Items from a data source
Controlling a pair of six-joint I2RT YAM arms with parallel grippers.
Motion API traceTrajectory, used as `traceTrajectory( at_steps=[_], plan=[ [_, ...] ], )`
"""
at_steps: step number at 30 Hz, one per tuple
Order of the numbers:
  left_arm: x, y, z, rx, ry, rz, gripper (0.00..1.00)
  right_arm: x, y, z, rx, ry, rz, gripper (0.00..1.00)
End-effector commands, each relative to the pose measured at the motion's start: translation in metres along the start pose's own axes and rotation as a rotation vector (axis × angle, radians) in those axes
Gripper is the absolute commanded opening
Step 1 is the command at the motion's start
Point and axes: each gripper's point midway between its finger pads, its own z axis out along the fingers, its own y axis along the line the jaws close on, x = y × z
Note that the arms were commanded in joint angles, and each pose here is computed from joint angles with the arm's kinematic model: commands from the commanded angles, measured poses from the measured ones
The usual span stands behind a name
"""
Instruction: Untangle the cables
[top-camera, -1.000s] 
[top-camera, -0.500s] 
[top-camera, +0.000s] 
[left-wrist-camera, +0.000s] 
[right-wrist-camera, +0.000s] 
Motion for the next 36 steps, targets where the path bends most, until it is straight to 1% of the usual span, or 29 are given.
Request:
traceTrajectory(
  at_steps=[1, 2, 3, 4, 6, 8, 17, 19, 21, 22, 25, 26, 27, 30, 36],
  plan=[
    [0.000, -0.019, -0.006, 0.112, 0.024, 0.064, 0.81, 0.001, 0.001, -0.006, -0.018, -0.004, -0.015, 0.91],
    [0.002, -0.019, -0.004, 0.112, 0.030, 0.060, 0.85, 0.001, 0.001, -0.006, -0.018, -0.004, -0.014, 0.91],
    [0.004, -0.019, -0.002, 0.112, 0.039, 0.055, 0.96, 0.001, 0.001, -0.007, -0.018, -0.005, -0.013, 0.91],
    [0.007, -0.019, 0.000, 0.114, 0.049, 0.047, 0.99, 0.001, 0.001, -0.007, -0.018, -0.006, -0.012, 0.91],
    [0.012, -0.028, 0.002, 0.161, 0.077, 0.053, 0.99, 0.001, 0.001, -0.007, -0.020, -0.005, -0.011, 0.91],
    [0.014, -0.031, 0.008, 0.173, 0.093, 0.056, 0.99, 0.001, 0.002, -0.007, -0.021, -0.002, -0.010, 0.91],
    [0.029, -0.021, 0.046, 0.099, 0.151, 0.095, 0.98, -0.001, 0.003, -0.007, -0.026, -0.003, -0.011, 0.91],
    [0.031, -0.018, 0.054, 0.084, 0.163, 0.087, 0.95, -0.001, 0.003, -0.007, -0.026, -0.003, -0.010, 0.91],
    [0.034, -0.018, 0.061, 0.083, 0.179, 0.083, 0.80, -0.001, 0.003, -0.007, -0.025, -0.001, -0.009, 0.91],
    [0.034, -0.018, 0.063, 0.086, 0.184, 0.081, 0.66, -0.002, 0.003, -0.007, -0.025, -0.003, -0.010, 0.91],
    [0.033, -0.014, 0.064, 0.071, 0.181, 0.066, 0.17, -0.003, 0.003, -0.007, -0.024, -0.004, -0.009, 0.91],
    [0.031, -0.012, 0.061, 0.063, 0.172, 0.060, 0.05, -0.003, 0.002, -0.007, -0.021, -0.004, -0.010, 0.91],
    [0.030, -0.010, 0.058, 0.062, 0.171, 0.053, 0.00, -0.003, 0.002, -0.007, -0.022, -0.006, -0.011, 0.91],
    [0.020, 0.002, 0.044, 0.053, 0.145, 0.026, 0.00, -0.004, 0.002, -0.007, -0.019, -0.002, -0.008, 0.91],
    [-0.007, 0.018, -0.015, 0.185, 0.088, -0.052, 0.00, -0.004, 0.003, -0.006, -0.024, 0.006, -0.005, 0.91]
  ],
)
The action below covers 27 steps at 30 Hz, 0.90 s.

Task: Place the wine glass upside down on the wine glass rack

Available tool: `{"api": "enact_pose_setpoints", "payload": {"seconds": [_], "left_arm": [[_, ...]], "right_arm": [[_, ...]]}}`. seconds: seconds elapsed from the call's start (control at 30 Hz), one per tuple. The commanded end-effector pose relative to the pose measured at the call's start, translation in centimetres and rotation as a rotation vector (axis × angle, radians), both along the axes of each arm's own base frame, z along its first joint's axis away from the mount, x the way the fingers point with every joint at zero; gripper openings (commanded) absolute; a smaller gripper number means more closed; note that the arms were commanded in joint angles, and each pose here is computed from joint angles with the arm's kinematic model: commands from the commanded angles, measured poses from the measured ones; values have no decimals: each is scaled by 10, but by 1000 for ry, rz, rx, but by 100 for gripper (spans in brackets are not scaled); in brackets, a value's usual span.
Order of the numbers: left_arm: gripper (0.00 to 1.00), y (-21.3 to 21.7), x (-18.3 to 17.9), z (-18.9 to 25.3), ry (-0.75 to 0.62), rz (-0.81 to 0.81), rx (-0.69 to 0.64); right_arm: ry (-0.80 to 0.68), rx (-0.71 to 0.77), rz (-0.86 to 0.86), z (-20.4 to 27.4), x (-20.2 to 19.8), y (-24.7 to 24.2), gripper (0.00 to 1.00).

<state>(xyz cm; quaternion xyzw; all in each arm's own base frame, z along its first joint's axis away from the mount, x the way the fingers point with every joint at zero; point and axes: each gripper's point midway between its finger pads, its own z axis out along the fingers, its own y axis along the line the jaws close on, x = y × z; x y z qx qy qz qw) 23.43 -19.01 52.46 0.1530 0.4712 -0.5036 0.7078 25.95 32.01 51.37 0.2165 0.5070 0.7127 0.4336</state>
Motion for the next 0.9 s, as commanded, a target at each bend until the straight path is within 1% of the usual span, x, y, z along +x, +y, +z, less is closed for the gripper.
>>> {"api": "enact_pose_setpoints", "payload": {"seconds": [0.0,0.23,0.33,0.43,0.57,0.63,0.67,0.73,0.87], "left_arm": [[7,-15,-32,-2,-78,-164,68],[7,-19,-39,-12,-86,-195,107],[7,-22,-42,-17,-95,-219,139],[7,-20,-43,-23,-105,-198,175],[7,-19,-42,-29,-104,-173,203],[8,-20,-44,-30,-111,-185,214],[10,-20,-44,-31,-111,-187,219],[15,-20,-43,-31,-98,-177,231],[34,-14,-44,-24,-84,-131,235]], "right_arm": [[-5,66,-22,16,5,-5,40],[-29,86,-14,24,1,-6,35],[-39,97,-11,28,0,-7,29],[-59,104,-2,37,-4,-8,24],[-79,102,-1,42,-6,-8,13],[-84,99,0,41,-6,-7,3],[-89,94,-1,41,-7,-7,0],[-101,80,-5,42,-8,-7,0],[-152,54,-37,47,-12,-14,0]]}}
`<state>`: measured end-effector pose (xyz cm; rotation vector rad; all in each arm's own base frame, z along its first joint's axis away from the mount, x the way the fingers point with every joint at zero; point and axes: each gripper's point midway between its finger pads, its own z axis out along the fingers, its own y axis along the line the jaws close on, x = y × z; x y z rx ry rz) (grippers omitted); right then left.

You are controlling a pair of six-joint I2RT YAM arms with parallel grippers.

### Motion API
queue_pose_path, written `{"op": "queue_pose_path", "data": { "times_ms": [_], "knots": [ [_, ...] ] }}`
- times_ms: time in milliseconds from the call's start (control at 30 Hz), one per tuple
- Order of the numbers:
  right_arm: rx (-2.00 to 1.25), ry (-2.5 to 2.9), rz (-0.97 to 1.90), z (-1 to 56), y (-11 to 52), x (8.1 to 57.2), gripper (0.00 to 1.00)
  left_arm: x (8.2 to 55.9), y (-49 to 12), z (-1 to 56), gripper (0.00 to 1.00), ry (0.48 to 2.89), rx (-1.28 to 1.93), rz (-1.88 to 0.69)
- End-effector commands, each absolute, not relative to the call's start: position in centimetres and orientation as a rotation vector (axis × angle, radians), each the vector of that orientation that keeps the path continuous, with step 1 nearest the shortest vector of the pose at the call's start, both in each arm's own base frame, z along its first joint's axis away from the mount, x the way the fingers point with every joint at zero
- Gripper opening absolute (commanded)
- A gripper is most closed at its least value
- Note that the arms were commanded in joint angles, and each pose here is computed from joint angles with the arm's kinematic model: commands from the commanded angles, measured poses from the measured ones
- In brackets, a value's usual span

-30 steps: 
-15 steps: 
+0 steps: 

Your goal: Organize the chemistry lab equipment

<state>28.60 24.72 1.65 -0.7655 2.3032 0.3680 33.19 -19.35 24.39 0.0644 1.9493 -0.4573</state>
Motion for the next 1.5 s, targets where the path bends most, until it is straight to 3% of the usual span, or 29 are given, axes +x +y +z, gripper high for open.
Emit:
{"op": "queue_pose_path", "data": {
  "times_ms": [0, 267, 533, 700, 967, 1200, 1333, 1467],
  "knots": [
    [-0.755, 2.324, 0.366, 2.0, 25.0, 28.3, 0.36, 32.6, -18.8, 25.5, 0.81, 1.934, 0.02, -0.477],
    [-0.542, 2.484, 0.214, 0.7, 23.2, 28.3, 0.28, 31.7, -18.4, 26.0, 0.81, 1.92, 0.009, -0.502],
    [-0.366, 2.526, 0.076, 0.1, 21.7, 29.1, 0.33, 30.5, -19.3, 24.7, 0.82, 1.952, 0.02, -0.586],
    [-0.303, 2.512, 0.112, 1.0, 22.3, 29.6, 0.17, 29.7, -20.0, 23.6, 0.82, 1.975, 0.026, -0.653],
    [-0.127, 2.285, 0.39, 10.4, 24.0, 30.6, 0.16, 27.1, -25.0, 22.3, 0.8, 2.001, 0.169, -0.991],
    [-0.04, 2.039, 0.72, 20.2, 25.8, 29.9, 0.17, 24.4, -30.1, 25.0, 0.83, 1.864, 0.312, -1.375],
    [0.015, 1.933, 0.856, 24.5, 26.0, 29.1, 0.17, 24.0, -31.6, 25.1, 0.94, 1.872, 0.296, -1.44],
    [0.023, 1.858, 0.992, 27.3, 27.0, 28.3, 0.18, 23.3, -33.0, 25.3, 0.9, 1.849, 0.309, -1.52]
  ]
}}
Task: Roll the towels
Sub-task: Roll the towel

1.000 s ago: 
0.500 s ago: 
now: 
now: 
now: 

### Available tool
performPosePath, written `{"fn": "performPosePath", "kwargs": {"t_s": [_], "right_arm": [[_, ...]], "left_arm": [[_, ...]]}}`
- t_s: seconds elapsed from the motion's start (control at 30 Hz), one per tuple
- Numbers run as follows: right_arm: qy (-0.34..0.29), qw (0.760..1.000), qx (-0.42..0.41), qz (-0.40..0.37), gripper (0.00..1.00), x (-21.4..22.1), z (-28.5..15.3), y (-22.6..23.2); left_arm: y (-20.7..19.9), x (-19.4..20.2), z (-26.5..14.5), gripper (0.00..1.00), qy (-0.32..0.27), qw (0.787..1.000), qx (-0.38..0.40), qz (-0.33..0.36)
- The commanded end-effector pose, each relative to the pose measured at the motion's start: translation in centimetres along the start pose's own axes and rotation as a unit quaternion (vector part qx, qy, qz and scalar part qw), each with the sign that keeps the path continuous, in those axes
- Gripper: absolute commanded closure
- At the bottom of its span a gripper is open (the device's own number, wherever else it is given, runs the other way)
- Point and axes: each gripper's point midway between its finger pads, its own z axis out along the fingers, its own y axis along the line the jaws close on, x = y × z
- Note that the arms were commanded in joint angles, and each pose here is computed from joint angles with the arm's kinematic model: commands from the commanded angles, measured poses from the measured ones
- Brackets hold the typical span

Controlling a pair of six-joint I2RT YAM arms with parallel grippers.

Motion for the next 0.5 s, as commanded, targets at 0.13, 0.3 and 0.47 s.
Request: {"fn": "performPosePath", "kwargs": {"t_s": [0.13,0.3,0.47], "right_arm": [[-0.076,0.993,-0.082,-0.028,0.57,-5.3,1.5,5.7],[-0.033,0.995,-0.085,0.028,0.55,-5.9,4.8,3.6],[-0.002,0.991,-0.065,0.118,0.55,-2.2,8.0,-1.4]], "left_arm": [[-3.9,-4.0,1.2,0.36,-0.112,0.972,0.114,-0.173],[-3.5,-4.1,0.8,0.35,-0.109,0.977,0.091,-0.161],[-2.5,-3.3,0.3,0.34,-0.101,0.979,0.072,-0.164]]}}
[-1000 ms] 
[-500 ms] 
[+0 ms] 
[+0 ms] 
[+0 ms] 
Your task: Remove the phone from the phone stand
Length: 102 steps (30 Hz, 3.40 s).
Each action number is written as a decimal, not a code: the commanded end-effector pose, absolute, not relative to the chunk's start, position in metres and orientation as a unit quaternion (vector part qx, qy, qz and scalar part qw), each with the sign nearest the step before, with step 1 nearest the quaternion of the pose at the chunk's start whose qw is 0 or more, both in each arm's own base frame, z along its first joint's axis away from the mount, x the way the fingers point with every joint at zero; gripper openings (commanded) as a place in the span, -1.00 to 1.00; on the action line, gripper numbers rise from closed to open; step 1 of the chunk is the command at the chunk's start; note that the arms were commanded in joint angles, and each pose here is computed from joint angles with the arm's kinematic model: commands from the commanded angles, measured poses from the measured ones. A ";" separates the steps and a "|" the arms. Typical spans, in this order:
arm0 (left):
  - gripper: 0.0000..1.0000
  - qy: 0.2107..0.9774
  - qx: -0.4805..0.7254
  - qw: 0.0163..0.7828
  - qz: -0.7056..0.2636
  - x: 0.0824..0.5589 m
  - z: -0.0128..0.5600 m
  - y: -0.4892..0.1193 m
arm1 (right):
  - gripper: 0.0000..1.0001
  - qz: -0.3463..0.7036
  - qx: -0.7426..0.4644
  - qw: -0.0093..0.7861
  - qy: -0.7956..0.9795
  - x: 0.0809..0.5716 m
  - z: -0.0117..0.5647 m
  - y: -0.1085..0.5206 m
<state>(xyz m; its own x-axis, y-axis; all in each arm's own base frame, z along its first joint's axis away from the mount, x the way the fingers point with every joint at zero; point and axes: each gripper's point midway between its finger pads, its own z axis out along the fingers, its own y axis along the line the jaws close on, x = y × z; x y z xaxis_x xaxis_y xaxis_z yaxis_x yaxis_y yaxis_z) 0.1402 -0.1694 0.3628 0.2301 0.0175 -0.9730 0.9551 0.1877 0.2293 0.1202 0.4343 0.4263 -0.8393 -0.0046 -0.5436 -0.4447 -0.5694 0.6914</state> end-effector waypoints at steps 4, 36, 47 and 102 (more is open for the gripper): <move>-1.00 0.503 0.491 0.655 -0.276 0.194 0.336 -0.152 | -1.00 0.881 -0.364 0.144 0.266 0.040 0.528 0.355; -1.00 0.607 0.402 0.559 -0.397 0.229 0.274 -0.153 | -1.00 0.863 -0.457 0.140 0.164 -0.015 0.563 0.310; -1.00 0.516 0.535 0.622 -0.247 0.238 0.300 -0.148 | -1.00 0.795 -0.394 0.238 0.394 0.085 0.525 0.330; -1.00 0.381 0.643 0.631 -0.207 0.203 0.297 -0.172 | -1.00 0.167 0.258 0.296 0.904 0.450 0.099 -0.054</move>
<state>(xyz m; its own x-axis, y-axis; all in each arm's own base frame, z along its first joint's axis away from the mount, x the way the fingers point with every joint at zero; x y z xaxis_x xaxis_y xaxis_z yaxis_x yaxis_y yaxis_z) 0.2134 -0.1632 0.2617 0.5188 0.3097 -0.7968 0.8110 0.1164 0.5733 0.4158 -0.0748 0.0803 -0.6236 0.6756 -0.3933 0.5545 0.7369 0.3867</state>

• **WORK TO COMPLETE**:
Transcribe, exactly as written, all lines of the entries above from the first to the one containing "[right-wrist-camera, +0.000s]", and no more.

• **WORKED SOLUTION**:
Controlling a pair of six-joint I2RT YAM arms with parallel grippers.
Motion API traceTrajectory, used as `traceTrajectory( at_steps=[_], plan=[ [_, ...] ], )`
"""
at_steps: step number at 30 Hz, one per tuple
Order of the numbers:
  left_arm: x, y, z, rx, ry, rz, gripper (0.00..1.00)
  right_arm: x, y, z, rx, ry, rz, gripper (0.00..1.00)
End-effector commands, each relative to the pose measured at the motion's start: translation in metres along the start pose's own axes and rotation as a rotation vector (axis × angle, radians) in those axes
Gripper is the absolute commanded opening
Step 1 is the command at the motion's start
Point and axes: each gripper's point midway between its finger pads, its own z axis out along the fingers, its own y axis along the line the jaws close on, x = y × z
Note that the arms were commanded in joint angles, and each pose here is computed from joint angles with the arm's kinematic model: commands from the commanded angles, measured poses from the measured ones
The usual span stands behind a name
"""
Instruction: Untangle the cables
[top-camera, -1.000s] 
[top-camera, -0.500s] 
[top-camera, +0.000s] 
[left-wrist-camera, +0.000s] 
[right-wrist-camera, +0.000s] 

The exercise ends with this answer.